An exact transcription of all the data is required, with every image removed.

### [DATA BLOCK]
>>>>

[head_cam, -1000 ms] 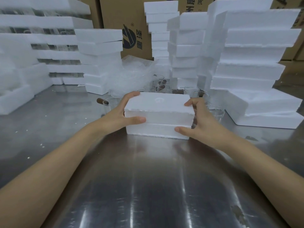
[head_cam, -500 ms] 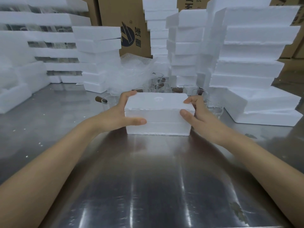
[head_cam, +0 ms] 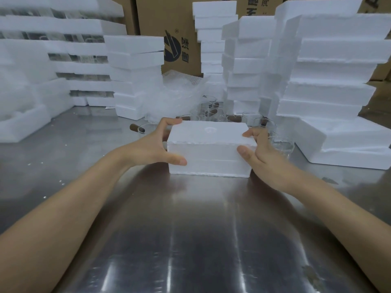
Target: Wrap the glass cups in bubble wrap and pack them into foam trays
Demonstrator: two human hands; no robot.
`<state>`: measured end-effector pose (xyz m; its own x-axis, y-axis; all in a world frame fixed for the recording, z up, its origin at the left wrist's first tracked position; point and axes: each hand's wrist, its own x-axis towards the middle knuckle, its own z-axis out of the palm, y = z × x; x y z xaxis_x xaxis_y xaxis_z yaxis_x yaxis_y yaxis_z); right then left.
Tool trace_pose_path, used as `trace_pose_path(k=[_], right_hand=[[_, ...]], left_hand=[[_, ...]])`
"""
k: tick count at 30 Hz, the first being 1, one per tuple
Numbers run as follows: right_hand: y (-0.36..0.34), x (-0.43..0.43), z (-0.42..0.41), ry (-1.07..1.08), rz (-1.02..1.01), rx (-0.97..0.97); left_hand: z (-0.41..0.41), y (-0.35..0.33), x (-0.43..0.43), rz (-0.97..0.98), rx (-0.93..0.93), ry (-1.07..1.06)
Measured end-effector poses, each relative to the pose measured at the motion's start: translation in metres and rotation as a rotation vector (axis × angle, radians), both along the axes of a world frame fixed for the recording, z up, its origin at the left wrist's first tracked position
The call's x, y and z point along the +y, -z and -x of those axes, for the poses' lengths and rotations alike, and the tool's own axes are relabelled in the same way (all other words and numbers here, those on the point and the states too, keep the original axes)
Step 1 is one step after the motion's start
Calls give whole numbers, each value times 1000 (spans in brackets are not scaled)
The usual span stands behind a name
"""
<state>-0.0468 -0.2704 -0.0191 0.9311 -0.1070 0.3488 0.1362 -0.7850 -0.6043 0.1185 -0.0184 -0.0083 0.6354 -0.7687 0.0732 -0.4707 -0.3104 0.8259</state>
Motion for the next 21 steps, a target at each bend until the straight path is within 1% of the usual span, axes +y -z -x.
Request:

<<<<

### [SOLUTION TO THIS EXERCISE]
[head_cam, -1000 ms] 
[head_cam, -500 ms] 
[head_cam, +0 ms] 
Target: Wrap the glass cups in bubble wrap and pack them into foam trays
Demonstrator: two human hands; no robot.
`<state>`: measured end-effector pose (xyz m; its own x-axis, y-axis; all in a world frame fixed for the recording, z up, its origin at the left wrist's first tracked position; point and axes: each hand's wrist, its own x-axis towards the middle knuckle, its own z-axis out of the palm, y = z × x; x y z xaxis_x xaxis_y xaxis_z yaxis_x yaxis_y yaxis_z); right then left.
Tool trace_pose_path, used as `trace_pose_path(k=[_], right_hand=[[_, ...]], left_hand=[[_, ...]])`
"""
k: tick count at 30 Hz, the first being 1, one per tuple
Numbers run as follows: right_hand: y (-0.36..0.34), x (-0.43..0.43), z (-0.42..0.41), ry (-1.07..1.08), rz (-1.02..1.01), rx (-0.97..0.97); left_hand: z (-0.41..0.41), y (-0.35..0.33), x (-0.43..0.43), rz (-0.97..0.98), rx (-0.93..0.93), ry (-1.07..1.06)
Measured end-effector poses, each relative to the pose measured at the motion's start: translation in metres and rotation as a rotation vector (axis × angle, radians), both along the axes of a world frame fixed for the recording, z up, its origin at the left wrist's first tracked position
The call's x, y and z point along the +y, -z and -x of those axes, for the poses' lengths and rotations alike, and the tool's own axes are relabelled in the same way (all other words and numbers here, those on the point and the states too, keep the original axes)
Step 1 is one step after the motion's start
Calls give whole numbers, each value times 1000 (spans in brackets are not scaled)
The usual span stands behind a name
"""
<state>-0.0468 -0.2704 -0.0191 0.9311 -0.1070 0.3488 0.1362 -0.7850 -0.6043 0.1185 -0.0184 -0.0083 0.6354 -0.7687 0.0732 -0.4707 -0.3104 0.8259</state>
Motion for the next 21 steps, a target at each bend until the straight path is within 1% of the usual span, axes +y -z -x.
Request:

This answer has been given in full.